英ウィメンズクリニック

HANABUSA WOMEN'S CLINIC

研究開発・学会発表

診療・治療

第17回 日本不妊カウンセリング学会

  • 当院における胚培養士外来
  • 2018年6月1日(金) ニッショーホール
  • 第17回 日本不妊カウンセリング学会
  • 古橋孝祐、岸加奈子、伊藤宏一、水澤友利、松本由紀子、苔口昭次、塩谷雅英

【はじめに】

実際の生殖医療の現場において、胚培養士が積極的に患者に情報を提供することは非常に有意義であると考えられるが、現在のところ生殖医療に携わるコメディカルの中においても、胚培養士が直接患者に接する機会は比較的少ないのが現状であると思われる。当院では、胚培養士が直接患者に情報提供できる場を設ける目的で、2011年6月に胚培養士外来を開設した。開設当初は、患者と接することに不慣れなこともあり、また患者がどのような情報をどの程度必要としているのかわからず戸惑うことも多かった。しかし、7年間にわたる胚培養士外来を通じて多くの患者と向き合うなかで、当院の胚培養士は多くの事を学びつつ、日々前進してきた。本講演では、この当院における胚培養士外来の現状を紹介する。

 

【胚培養士外来開設の3つの目的】

当院が胚培養士外来を開設した目的は次の3つである。第1の目的は、患者の配偶子・胚を取り扱う胚培養士がこれらの情報を直接患者に提示すること。医師や看護師、あるいはカウンセラーとはまた違った視点・立場から説明することでより生殖医療への患者理解が深まるものと考えている。第2の目的は、配偶子・胚を預けてくださる患者に接する事で患者との信頼関係をより強固にすること。第3の目的は、日々忙しく、かつ高度の緊張を強いられる胚培養室で勤務するなかで、忘れかねない配偶子・胚に込められた患者の思いを受け止めることで、胚培養士が受け持つ職務の責任の重さを自覚するとともに、胚培養のプロとしてのモチベーションを高めることである。開設時に掲げたこれら3つの目的は7年間の胚培養士外来の実践を通じて十分に達成されつつあると感じている。

 

 

【当院の胚培養士外来の運用方法】

上述の通り、2011年6月から胚培養士外来を開始した。当院で胚培養士外来を担当する胚培養士の要件は、①胚培養士としての知識、技術に十分に習熟していること、②治療に対する患者の思いを受け止める資質、能力が備わっていること、③生殖医療を取り巻く社会医学的環境を理解し、生命倫理に関して高い自覚をもっていること、である。当院では、胚培養士には3~4年間の教育プログラムを設けており、入職後はこのプログラムに沿ったトレーニングにより①から③の要件を身につけることになる。従って、現在当院で胚培養士外来を担当している胚培養士は実務経験を4年以上有する13名の胚培養士である。外来は毎日行っており、原則一日一組の予約枠で実施している。費用は、1回500円(税別)である。
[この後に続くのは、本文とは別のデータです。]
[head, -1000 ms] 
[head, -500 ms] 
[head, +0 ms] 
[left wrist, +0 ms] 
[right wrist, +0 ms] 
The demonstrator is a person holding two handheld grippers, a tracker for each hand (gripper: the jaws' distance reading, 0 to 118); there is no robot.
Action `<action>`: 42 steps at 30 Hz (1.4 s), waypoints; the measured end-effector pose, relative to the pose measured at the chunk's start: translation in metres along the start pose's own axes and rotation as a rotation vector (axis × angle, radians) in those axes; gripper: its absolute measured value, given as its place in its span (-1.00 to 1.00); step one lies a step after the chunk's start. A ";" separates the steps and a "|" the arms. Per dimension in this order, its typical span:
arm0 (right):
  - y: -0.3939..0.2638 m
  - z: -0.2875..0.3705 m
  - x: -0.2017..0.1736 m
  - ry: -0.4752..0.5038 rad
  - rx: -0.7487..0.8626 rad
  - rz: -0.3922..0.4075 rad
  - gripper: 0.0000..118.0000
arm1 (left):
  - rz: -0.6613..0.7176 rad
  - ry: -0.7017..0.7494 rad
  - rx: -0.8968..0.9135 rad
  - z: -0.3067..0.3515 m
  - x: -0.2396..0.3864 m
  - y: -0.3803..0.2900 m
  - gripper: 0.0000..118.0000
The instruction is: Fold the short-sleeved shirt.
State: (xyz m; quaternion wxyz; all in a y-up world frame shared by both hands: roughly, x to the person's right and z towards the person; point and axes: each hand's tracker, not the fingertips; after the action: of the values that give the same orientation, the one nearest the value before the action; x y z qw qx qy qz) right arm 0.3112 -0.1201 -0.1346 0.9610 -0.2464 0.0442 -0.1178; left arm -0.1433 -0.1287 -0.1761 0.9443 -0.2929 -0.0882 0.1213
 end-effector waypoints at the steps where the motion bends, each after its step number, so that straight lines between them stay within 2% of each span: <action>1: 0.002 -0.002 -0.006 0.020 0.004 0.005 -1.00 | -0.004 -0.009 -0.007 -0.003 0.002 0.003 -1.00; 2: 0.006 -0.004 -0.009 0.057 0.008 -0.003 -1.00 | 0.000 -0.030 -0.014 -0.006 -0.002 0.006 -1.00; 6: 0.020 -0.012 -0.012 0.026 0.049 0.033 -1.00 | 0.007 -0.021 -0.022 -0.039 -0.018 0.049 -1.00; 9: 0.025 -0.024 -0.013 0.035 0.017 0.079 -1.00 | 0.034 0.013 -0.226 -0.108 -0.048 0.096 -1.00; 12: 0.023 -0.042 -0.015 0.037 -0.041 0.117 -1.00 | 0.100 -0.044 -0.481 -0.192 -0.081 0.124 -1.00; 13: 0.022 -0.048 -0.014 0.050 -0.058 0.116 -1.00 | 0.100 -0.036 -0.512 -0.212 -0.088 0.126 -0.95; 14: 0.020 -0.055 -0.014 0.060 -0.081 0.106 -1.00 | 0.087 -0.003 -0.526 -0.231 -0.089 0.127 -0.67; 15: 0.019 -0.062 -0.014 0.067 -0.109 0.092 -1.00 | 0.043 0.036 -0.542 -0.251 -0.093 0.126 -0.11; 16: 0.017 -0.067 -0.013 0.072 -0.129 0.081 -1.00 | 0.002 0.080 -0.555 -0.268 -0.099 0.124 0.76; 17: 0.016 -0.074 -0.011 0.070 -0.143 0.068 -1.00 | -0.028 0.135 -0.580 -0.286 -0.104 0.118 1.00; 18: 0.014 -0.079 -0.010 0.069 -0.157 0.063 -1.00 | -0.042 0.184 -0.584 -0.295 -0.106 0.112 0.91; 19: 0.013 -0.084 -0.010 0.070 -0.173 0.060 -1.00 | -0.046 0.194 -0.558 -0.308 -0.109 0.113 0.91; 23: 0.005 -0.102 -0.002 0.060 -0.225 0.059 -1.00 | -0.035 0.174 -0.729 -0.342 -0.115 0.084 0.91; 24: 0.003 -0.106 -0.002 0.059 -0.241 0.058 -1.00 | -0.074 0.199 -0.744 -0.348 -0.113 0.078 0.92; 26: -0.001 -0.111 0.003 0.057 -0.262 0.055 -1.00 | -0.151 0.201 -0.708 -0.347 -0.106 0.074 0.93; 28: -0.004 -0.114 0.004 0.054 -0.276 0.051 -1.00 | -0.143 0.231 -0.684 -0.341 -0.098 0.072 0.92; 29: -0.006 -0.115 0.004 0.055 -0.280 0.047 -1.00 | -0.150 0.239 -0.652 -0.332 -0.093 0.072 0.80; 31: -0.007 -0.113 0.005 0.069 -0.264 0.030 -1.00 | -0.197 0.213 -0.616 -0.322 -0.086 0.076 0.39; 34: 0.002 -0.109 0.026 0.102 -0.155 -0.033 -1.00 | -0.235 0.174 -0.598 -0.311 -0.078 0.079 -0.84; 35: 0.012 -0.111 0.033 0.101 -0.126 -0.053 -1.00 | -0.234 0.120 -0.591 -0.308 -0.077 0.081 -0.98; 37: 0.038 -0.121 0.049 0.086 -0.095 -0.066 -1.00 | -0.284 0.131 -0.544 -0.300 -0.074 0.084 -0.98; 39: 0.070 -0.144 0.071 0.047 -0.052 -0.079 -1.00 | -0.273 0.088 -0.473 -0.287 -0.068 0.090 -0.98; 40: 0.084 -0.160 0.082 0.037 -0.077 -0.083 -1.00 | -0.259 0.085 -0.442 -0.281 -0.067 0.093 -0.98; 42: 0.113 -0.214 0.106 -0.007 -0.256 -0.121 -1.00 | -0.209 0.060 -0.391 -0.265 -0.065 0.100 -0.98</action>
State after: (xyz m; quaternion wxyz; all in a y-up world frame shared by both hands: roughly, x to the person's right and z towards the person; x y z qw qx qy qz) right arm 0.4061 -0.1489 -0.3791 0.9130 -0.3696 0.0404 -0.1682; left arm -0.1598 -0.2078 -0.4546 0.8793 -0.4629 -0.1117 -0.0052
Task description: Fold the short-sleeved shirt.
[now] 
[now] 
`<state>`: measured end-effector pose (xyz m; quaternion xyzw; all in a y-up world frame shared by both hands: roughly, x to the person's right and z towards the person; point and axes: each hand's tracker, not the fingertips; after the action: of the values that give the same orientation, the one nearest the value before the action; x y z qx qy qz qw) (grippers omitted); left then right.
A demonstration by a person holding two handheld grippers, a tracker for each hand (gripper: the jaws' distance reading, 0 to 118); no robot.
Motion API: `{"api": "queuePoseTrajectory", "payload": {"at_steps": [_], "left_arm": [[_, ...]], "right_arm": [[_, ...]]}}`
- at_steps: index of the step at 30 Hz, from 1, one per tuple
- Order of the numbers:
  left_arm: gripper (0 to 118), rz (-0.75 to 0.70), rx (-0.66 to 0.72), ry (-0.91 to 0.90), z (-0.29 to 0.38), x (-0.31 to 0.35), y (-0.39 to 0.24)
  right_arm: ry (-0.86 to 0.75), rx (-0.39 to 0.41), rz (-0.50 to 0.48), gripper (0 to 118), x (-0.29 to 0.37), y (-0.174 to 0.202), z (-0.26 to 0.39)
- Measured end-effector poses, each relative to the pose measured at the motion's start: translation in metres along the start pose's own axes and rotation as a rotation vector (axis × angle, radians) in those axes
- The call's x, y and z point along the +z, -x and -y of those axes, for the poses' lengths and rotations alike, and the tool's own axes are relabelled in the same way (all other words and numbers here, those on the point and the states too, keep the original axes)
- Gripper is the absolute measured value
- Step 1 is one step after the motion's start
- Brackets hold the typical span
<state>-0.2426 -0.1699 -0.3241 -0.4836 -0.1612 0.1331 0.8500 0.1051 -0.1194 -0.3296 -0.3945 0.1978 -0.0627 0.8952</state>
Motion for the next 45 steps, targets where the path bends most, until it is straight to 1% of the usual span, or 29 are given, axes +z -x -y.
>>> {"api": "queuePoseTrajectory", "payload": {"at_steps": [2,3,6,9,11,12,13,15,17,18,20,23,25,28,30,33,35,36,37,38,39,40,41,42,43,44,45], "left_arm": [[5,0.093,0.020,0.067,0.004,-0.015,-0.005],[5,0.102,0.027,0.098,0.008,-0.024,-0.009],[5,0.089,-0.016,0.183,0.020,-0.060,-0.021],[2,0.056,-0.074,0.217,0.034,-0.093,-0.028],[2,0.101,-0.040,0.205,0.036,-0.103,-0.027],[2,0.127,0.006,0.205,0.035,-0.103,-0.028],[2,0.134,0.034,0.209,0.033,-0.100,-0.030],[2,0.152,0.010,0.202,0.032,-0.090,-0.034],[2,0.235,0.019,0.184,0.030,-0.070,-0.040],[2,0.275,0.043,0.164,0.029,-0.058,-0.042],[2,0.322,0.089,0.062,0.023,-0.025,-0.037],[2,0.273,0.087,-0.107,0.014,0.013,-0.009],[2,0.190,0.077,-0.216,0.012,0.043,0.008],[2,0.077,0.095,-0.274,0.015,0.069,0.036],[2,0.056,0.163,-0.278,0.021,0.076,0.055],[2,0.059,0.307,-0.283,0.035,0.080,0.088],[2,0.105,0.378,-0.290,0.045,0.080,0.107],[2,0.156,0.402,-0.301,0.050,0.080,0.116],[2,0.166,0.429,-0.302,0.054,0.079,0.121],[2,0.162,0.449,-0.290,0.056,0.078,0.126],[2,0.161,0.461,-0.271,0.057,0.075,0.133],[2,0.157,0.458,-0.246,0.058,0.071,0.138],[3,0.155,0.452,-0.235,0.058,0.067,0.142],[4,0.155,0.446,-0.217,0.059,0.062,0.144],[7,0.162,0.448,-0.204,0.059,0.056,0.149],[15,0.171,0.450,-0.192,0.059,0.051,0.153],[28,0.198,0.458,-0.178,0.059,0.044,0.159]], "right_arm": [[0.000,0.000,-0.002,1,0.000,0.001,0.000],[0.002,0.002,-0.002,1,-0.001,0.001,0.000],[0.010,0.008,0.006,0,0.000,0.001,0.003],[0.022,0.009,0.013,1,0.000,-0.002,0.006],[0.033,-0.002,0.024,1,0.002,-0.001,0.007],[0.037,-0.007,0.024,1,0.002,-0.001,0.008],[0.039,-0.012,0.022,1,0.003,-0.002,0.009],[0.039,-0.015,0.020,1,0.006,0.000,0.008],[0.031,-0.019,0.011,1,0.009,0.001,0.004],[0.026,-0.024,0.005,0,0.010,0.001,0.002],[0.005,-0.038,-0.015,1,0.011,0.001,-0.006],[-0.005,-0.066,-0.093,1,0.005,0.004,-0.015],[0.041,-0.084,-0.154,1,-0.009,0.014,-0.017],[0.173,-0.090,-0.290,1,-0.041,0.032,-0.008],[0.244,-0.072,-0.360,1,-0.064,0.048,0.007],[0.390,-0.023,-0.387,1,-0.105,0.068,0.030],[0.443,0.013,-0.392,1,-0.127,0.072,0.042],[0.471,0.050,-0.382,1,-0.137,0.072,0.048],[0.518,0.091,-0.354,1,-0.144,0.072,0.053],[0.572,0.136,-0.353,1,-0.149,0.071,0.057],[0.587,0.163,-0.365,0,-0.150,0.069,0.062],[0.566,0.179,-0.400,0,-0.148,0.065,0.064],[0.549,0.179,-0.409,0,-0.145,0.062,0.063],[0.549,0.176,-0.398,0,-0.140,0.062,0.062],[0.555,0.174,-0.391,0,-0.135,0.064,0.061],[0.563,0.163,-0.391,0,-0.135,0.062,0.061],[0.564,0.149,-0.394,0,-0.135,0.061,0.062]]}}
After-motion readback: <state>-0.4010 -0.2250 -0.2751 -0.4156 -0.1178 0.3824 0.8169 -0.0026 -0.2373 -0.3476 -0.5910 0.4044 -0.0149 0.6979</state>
外来での相談、説明内容として多いものは、①精液検査の方法と結果の解釈について、②体外受精、顕微授精の実際の方法、③受精方法の選択、体外受精か顕微授精か、あるいはスプリットか。④卵子、胚のグレード分類の方法と、実際に得られた卵子、胚のグレード、そこから予想される妊娠予後など、⑤精子、胚の凍結方法とその成績についてなどである。排卵誘発方法や普段の生活上の注意などの質問を受けることも頻繁にあるため、普段から国内外の学会に出席するなど、幅広い知識の習得に努めている。

 

【まとめ】

胚培養士外来では、高度な知識と技術を備えた胚培養士が、医師や看護師、あるいはカウンセラーとはまた違った視点・立場から治療内容を説明することで患者満足度の向上に寄与できていると考えている。同時に、胚培養士外来を通じて胚培養士は患者と向き合い、そして患者の思いを受け止める事で、胚培養のプロとしてのモチベーションを高めることにつながっている。

胚培養士外来は、前述のごとく一日一件の予約としており、患者が納得いくまで十分に時間をとる事のできる体制にしているが、いたずらに時間をかけても患者の理解は得られないであろう。胚培養士外来では患者の疑問、不安に対して自院が蓄積した治療データを解析した多くのデータに基づいた説得力のある情報を分かりやすく患者に提示することが重要である。また、反復不成功例など成果を得られず悩んでいる患者には、回答に苦慮するケースも少なくない。また、治療に伴うつらい心情を吐露されるケースもあるため、胚培養士だけで対応するのではなく、医師、看護師、カウンセラーとの連携を図ることが重要である。

今後はさらに胚培養士としての技術習得および知識の向上に努め、より満足度の高い胚培養士外来を行って行きたいと考えている。